# EXERCISE:
May I have the line containing "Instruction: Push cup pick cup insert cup" and every line after it through the end of the data, repeated exactly and with no other lines?

# RECORDED DATA:

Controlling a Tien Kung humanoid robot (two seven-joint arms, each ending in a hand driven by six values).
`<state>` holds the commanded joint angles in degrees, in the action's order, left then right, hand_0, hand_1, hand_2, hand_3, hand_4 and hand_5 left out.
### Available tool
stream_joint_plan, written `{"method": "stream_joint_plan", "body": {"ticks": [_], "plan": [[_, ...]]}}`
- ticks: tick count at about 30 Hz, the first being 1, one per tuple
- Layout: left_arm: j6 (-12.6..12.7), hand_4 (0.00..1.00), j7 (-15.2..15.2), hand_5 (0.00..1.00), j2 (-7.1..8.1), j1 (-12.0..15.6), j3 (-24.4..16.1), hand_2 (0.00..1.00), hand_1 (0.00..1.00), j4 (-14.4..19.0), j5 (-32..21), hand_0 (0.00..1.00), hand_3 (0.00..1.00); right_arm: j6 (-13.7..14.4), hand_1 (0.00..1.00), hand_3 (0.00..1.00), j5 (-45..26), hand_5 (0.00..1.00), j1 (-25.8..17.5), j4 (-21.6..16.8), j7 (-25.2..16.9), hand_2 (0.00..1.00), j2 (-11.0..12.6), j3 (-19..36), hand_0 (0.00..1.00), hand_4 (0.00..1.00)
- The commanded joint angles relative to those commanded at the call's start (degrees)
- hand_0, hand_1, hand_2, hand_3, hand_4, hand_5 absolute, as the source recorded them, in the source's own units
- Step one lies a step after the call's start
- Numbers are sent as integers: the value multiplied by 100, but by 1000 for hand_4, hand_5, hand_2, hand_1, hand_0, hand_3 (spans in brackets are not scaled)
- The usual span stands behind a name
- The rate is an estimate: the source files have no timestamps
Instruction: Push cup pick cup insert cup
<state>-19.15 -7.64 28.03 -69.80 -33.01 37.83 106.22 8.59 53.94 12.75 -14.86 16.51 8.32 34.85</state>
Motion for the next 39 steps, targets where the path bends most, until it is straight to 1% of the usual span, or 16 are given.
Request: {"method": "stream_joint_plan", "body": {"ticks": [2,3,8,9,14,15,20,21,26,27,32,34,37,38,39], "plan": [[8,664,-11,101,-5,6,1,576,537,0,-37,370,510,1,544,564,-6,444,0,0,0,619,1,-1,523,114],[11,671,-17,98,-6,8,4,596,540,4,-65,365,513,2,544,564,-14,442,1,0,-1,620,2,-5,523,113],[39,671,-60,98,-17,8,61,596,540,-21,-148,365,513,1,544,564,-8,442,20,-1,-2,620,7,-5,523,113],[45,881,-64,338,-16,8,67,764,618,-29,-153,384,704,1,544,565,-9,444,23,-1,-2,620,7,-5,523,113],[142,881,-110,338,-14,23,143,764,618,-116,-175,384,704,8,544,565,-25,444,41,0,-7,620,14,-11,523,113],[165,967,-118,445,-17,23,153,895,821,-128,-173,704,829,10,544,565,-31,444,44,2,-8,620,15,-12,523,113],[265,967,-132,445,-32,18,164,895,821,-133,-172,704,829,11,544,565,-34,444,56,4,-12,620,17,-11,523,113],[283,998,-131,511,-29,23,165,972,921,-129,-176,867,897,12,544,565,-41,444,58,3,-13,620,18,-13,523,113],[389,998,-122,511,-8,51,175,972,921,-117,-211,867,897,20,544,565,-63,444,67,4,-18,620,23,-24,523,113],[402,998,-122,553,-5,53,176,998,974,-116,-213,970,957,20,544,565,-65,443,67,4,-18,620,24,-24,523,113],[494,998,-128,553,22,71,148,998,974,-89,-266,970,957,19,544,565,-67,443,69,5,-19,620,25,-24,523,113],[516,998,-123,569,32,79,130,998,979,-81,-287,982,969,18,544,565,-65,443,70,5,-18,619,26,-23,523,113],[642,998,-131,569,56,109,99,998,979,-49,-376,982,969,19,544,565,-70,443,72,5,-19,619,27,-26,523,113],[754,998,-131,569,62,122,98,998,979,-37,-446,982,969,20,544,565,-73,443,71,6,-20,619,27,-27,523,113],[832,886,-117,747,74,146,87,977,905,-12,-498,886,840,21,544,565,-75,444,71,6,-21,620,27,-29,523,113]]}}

# EXERCISE SOLUTION:
Instruction: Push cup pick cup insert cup
<state>-19.15 -7.64 28.03 -69.80 -33.01 37.83 106.22 8.59 53.94 12.75 -14.86 16.51 8.32 34.85</state>
Motion for the next 39 steps, targets where the path bends most, until it is straight to 1% of the usual span, or 16 are given.
Request: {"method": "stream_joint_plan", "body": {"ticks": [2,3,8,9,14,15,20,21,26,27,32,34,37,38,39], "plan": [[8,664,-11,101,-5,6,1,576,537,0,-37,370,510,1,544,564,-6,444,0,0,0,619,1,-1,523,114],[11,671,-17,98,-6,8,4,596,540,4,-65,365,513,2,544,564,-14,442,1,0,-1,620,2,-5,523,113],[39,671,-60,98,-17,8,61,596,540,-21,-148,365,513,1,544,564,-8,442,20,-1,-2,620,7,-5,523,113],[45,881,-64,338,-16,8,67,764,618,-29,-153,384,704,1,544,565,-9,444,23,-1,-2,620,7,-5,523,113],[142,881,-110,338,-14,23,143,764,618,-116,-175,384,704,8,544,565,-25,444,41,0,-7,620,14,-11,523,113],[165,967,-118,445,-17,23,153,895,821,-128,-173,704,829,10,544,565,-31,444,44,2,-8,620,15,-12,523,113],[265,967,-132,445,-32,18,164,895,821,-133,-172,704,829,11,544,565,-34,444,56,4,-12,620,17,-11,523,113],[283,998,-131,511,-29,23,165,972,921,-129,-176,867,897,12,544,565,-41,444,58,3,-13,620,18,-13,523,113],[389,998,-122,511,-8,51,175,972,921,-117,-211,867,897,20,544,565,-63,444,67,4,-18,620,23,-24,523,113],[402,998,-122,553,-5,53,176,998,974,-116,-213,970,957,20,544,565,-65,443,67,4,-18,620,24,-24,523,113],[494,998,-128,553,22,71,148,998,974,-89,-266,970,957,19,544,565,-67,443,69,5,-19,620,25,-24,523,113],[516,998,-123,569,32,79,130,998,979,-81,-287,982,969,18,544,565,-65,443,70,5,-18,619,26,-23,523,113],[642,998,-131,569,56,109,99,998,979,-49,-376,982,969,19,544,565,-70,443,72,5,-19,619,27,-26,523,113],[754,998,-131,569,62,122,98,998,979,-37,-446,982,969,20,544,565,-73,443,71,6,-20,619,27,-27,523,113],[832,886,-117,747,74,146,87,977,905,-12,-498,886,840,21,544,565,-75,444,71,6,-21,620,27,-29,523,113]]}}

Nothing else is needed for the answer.